What is more surprising in the "great Chinese story" as it is presented today is its rather weak internal coherence: it is moreover less of one than of several stories, with rather diverse themes and uses.
In a podcast interview, he notes that a big shift in the new narrative is the CCP’s reconciliation with its imperial past.
Previously the revolution was seen as a rupture with the imperial past, this has now become a narrative of renaissance. And the Chinese Communist Party is seen as the restorer of the most glorious elements of the Chinese past.
What role for “Ecological Civilization” in the big narrative
Enter Ecological Civilization. This term was enshrined into the Chinese constitution in 2018, but the concept itself has been around since the early 2000s.
Among the papers on this topic, this provides a good overview, and argues that the concept can be described as a “socialist-ecological future with Chinese characteristics”.
The authors argue that ecological civilization constitutes the most significant Chinese state-initiated imaginary of our global future, and that it is therefore crucial to explore in more detail what this vision entails.
👉 Advocates of eco-civilization assert that harmony between humankind and nature is hardwired into the Chinese tradition since ancient times, in contrast to the Western tradition which placed humans in a dominant position vis-à-vis nature.
The argument - which grounds the concept in a selective and contested reading of Chinese history and philosophy - goes that proper ethical conduct, as prescribed by Confucian philosophy, will ensure care and benevolence for nature, and form the basis of ecologically sound behaviour.
In recent years, science and technology have become major components of the vision, and the driving force towards the “green future”.
Today, Ecological civilization is a government framework for developing China’s environmental laws and policies, and a term that will get increasing global attention as it becomes mainstreamed through China’s growing status and influence in the international environmental space.
To go deeper:
Ecological Civilization in China: Challenges and Strategies. Xin Zhou (2020)
Highlights from the Sustainability Agenda
👉 New landmark EU law on deforestation just adopted will require companies to conduct due diligence on commodities such as cattle, cocoa, coffee, palm oil, sugar, timber, rubber and soya, as well as derived products such as chocolate, furniture and beef.
The EU Deforestation Regulation was formally adopted this month, and will enter into force some 18 months after the expected publication date in June.
This is a milestone in global efforts to protect forests which has major implications for global supply chains. The law aims to prevents products and commodities linked to deforestation and forest degradation from being placed onto the EU market.
Once the law enters into force, large and medium-sized companies will have 18 months to implement the new rules.

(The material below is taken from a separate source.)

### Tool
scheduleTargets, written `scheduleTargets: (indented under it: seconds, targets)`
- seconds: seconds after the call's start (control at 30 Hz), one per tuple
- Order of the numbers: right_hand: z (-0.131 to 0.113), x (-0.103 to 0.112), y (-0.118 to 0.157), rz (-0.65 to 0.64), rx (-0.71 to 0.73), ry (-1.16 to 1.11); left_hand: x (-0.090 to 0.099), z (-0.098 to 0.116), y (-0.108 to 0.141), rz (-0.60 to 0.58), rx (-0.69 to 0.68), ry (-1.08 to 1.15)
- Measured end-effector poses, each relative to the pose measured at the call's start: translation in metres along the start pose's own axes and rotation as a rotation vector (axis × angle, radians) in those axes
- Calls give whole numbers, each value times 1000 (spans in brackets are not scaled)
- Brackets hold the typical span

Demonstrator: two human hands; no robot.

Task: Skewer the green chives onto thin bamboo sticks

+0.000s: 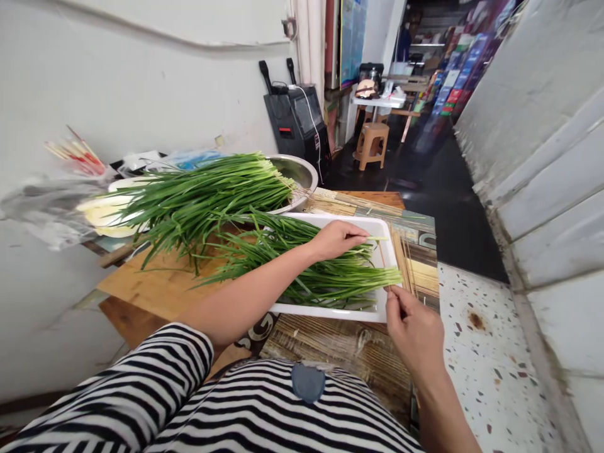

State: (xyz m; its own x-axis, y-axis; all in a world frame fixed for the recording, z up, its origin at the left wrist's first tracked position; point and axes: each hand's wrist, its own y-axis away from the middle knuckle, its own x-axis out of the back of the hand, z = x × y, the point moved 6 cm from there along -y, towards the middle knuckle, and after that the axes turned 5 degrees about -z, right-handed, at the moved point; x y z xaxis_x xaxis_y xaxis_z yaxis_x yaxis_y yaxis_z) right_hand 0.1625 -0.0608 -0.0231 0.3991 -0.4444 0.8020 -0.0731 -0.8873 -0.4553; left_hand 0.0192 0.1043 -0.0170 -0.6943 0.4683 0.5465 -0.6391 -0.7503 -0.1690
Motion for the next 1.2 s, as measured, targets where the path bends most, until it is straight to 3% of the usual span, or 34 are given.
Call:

👉 The future of coffee - Carbon Brief published a deep dive on coffee & climate change which, among other things, highlights the vulnerability of the crop to climate impacts against a backdrop of fast-growing demand. It cites one study which says “under a moderate warming scenario, the researchers project that the world’s largest coffee producer, Brazil, could lose up to 80% of its best-suited coffee-growing land.”
Coffee has a big carbon footprint, which can be reduced by switching to more sustainable growing conditions - in the shade, in biodiverse, water-rich, complex agroforests, instead of monoculture plantations exposed to the sun, reliant on irrigation and energy (for fertilisers, pesticides and operating machinery).
Coffee also has a big water footprint: one study from the UNESCO-IHE Institute for Water Education estimated that a single standard-sized (125 millilitre) cup made from seven grams of coffee needs about 130 litres of water. A cup of tea, made from three grams of black tea, has a water footprint of 27 litres per cup.